- Exercise prompt
Repeat exactly, and only, the lines from the one containing "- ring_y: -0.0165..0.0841" through the last line of the data below.

- Information supplied
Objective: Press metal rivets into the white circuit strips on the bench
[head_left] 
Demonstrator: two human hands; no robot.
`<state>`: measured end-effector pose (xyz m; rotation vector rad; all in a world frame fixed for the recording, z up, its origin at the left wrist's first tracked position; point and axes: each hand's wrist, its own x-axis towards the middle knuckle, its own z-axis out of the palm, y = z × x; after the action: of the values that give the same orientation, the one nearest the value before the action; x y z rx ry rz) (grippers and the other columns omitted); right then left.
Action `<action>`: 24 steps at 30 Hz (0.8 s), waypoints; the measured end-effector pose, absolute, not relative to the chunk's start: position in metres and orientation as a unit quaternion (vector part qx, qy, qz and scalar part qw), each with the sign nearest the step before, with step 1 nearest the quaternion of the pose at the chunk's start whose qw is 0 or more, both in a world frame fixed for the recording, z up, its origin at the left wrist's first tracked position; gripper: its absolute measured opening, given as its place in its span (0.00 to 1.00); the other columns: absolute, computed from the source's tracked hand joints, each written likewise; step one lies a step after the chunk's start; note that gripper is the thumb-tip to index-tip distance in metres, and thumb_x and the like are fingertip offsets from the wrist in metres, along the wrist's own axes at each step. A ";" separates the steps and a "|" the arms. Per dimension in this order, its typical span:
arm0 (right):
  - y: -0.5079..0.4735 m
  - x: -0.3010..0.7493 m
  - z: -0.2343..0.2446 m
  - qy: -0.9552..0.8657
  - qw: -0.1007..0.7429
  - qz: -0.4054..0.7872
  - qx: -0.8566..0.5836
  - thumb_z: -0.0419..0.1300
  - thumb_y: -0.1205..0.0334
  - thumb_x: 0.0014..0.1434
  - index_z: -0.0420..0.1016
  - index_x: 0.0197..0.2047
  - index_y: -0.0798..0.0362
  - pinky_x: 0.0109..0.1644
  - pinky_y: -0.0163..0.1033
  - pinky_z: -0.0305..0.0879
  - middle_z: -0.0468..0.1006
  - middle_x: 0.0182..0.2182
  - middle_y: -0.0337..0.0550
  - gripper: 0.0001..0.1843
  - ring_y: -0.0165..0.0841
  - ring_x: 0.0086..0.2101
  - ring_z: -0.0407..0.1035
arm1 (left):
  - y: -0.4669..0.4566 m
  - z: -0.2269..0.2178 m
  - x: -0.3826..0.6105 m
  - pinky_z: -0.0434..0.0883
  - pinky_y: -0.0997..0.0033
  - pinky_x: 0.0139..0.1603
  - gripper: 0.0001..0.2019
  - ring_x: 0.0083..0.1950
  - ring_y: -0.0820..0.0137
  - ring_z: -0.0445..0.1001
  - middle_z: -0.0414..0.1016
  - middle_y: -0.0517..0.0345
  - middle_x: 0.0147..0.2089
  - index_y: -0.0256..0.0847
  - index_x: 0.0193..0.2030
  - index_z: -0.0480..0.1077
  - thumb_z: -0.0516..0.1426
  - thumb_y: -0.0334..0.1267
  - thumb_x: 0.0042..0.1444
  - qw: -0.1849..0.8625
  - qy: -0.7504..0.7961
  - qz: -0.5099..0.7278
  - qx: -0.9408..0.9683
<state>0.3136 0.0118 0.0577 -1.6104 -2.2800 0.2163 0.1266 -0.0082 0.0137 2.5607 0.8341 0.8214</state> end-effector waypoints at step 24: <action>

- Completed task
  - ring_y: -0.0165..0.0841
  - ring_x: 0.0086..0.2101
  - ring_z: -0.0407..0.1035
arm1 (left):
  - y: -0.4669..0.4566 m
  - z: -0.2269..0.2178 m
  - x: -0.3826..0.6105 m
  - pinky_z: -0.0434..0.0883
  - pinky_y: -0.0997..0.0033
  - pinky_x: 0.0139..0.1603
  - gripper: 0.0001..0.2019
  - ring_x: 0.0083..0.1950
  - ring_y: -0.0820..0.0137
  - ring_z: -0.0445..0.1001
  - middle_z: -0.0414..0.1016
  - middle_y: -0.0517..0.0345
  - middle_x: 0.0147..0.2089
  - index_y: -0.0256..0.0847
  - index_x: 0.0193..0.2030
  - index_z: -0.0480..0.1077
  - thumb_z: -0.0516..0.1426
  - thumb_y: -0.0334..0.1267
  - thumb_x: 0.0042..0.1444
  - qw: -0.1849..0.8625
  - qy: -0.7504..0.7961
  - qz: -0.5099..0.7278
  - qx: -0.9408..0.9683
<state>0.3136 0.0118 0.0577 -1.6104 -2.2800 0.2163 0.1266 -0.0082 0.0137 2.5607 0.8341 0.8214</state> end-effector waypoints at step 24: <action>

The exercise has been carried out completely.